LSTM-based Flow Prediction
Hongzhi Wang, Yang Song, Shihan Tang
TL;DR
This work tackles industrial flow prediction from high-dimensional time series by introducing an LSTM framework enhanced with periodicity awareness and multivariate tuning. The approach decomposes into a data-conversion module that reduces dimensionality and constructs supervised sequences, an LSTM modeling module for sequence forecasting, and a tuning module that leverages cycle detection to iteratively refine predictions. The method demonstrates substantial accuracy gains on a real-world industrial boiler dataset, achieving a RMSE improvement of 54.05% over a vanilla LSTM and outpacing RF, BP, and CNN baselines.
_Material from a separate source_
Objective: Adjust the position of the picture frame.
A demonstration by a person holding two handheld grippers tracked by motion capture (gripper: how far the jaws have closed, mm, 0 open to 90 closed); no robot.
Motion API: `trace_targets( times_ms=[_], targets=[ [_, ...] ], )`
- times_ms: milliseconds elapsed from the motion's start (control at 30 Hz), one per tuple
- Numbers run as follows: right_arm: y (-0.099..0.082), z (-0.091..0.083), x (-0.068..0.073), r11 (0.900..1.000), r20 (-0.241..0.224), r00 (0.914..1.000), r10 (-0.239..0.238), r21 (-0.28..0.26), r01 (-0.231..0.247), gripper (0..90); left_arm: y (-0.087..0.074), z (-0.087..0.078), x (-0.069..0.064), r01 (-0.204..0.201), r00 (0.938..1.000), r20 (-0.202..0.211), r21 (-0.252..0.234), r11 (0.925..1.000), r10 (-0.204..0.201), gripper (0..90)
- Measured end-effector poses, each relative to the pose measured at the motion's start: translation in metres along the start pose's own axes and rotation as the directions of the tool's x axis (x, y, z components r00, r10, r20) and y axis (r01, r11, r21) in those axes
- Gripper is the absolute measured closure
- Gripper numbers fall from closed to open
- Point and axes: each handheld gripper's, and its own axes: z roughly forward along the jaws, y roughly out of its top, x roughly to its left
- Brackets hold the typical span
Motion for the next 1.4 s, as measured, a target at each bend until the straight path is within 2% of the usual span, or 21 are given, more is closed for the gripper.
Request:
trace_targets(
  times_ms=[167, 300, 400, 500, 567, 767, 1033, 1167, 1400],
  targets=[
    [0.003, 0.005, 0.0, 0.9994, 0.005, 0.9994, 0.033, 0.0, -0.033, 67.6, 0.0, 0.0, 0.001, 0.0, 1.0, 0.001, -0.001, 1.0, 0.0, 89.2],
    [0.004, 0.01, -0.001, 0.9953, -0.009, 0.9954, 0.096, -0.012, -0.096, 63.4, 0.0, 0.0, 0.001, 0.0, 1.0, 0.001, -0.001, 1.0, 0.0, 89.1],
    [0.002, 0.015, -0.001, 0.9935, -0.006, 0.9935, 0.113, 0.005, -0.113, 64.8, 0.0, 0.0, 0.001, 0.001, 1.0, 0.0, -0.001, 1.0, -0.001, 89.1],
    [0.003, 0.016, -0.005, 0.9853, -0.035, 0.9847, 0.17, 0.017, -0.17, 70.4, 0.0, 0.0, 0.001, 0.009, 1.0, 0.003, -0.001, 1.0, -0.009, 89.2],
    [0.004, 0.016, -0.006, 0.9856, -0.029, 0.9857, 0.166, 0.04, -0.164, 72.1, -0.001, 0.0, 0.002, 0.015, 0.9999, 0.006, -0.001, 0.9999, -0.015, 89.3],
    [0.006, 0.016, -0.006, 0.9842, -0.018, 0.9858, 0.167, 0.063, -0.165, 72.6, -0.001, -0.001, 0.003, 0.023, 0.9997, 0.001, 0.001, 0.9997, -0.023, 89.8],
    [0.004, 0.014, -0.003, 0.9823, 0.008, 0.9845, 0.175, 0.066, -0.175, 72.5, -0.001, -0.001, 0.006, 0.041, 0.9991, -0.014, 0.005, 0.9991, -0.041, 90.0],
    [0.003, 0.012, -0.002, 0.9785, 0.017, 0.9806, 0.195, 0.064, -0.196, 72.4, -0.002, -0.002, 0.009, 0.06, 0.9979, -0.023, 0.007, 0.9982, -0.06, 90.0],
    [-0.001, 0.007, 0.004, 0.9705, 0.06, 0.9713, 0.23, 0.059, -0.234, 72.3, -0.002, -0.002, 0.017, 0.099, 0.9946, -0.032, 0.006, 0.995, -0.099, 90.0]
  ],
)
By explicitly exploiting periodic patterns and cross-variable dependencies, the approach offers a practical, scalable solution for predictive maintenance and production optimization in industry.
Abstract
In this paper, a method of prediction on continuous time series variables from the production or flow -- an LSTM algorithm based on multivariate tuning -- is proposed. The algorithm improves the traditional LSTM algorithm and converts the time series data into supervised learning sequences regarding industrial data's features. The main innovation of this paper consists in introducing the concepts of periodic measurement and time window in the industrial prediction problem, especially considering industrial data with time series characteristics. Experiments using real-world datasets show that the prediction accuracy is improved, 54.05% higher than that of traditional LSTM algorithm.